**** Data shown
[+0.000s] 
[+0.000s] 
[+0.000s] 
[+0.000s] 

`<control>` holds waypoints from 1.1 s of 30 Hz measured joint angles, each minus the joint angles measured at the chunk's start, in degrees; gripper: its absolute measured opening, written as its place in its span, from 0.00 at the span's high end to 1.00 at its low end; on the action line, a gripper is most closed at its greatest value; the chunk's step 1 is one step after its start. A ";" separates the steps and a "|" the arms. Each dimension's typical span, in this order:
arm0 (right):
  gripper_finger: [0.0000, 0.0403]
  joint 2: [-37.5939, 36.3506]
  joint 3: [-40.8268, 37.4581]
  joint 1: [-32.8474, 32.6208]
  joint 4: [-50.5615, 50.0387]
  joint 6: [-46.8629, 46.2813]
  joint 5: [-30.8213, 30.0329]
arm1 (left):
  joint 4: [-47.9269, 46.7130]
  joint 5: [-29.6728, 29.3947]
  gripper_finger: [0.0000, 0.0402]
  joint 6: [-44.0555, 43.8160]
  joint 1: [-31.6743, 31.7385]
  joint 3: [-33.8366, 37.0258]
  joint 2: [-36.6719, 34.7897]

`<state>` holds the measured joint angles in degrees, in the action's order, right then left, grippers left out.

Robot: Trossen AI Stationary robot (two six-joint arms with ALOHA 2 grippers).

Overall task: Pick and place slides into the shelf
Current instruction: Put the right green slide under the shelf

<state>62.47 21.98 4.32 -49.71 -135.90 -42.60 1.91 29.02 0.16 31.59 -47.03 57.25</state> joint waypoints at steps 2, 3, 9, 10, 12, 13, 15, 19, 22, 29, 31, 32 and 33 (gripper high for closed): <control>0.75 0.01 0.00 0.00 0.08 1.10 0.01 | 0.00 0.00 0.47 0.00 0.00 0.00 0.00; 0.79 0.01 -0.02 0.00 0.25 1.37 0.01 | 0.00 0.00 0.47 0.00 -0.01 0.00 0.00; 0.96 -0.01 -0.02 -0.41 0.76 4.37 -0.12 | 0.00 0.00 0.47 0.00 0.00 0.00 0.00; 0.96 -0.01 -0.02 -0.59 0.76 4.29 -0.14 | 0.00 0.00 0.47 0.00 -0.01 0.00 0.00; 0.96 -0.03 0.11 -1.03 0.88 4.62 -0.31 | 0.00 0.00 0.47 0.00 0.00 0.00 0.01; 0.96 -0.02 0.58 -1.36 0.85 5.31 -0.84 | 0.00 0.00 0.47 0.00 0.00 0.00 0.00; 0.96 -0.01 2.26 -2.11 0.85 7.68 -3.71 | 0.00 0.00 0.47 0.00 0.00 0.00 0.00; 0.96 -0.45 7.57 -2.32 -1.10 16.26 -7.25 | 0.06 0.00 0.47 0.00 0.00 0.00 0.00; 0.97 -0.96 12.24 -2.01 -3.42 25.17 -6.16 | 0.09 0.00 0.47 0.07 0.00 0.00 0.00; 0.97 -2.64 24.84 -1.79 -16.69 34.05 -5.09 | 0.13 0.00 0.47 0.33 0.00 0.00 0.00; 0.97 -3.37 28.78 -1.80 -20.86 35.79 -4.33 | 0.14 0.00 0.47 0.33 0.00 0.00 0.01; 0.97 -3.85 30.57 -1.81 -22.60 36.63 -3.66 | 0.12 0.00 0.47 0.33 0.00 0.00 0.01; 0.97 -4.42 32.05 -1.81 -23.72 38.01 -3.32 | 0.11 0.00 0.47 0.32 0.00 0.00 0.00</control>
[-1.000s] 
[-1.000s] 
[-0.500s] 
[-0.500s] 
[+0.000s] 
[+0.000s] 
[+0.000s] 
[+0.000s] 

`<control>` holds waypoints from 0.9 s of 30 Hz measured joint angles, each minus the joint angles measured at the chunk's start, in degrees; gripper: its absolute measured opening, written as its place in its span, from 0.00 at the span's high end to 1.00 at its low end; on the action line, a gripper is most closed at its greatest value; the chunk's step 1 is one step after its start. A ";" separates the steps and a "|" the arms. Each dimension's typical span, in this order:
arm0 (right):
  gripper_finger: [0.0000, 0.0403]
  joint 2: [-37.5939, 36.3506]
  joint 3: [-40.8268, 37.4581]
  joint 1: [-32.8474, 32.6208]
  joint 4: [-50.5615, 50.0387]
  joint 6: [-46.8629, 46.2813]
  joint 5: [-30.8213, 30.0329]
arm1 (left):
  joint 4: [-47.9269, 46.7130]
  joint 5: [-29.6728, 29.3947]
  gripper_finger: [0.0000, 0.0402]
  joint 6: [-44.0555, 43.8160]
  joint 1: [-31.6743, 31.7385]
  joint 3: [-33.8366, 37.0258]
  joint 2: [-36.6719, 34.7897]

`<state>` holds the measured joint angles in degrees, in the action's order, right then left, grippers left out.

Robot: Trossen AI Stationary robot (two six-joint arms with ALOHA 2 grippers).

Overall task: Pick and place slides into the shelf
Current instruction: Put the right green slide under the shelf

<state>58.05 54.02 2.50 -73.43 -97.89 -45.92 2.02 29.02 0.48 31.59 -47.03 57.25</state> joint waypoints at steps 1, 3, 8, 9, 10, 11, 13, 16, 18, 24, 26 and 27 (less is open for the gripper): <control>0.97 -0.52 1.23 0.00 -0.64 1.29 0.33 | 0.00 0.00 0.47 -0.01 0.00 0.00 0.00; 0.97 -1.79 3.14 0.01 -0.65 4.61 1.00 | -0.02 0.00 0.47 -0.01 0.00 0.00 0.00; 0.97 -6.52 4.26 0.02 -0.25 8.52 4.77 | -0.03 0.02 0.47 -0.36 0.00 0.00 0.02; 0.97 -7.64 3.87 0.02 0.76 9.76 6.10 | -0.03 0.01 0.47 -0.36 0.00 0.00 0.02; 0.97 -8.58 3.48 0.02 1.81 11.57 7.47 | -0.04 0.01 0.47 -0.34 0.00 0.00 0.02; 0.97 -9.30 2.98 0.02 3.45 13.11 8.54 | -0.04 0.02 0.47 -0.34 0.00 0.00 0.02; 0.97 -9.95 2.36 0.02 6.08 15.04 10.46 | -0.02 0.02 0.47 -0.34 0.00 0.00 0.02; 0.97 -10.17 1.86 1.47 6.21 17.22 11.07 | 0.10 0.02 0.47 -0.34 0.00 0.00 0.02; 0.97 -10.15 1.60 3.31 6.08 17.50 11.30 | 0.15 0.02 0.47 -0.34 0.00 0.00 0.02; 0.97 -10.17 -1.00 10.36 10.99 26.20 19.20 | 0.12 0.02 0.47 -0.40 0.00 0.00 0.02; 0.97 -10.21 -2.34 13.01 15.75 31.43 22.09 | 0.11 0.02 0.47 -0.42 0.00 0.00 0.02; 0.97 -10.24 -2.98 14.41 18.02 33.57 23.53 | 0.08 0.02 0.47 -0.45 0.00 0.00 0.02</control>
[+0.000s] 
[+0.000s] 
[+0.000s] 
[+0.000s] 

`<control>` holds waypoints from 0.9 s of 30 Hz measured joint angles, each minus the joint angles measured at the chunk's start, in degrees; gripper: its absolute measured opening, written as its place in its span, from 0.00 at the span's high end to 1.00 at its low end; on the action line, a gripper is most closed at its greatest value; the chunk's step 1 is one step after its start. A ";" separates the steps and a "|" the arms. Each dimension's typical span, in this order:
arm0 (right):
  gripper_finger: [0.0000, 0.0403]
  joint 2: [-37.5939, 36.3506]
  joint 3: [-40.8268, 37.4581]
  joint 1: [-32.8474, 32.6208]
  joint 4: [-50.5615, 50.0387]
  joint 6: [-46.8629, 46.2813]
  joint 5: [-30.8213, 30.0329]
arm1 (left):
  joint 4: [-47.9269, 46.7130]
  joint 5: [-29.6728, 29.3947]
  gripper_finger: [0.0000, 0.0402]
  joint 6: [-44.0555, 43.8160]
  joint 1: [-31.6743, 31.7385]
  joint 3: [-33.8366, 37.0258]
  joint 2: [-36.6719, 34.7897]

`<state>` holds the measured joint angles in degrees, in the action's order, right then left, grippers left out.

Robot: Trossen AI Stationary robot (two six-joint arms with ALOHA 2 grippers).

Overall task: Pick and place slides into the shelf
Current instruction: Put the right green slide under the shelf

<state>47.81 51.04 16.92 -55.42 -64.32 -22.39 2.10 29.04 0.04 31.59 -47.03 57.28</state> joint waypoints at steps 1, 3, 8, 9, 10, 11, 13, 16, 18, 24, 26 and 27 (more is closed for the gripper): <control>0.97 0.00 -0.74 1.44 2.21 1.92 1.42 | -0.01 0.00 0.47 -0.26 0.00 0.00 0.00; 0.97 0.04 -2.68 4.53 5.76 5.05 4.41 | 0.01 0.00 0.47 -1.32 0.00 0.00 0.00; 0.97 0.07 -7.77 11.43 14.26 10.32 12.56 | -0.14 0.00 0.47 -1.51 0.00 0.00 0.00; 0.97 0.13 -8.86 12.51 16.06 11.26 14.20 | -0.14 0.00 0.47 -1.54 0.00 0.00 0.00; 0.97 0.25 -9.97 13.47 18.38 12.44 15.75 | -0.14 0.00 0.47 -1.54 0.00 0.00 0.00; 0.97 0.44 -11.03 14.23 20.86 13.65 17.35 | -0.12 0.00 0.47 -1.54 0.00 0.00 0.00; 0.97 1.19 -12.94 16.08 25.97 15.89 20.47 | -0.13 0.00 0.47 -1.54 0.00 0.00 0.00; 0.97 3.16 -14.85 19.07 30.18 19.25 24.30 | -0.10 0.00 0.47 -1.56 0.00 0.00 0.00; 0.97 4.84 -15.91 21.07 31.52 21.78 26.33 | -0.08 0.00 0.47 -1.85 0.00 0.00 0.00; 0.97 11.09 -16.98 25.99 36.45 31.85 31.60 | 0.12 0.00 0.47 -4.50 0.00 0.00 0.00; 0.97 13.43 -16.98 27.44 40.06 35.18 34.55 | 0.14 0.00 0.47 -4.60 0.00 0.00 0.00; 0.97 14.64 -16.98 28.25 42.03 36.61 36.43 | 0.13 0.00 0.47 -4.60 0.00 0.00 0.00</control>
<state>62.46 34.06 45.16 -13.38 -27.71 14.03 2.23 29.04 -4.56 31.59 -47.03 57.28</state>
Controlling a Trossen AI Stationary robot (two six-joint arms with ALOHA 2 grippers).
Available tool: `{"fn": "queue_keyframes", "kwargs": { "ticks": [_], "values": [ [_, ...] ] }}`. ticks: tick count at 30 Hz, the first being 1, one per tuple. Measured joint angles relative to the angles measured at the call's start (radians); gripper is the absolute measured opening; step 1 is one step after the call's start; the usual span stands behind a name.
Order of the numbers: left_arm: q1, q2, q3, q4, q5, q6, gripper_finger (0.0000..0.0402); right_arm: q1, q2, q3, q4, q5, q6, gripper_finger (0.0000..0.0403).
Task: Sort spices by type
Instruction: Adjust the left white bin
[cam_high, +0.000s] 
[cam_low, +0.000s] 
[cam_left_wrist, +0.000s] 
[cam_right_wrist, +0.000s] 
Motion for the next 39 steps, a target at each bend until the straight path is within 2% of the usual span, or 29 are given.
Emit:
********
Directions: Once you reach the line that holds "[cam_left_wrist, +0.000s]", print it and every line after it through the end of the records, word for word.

Solution to the exercise:
[cam_left_wrist, +0.000s] 
[cam_right_wrist, +0.000s] 
Motion for the next 39 steps, a target at each bend until the straight path is within 2% of the usual span, or 29 are given.
Emit:

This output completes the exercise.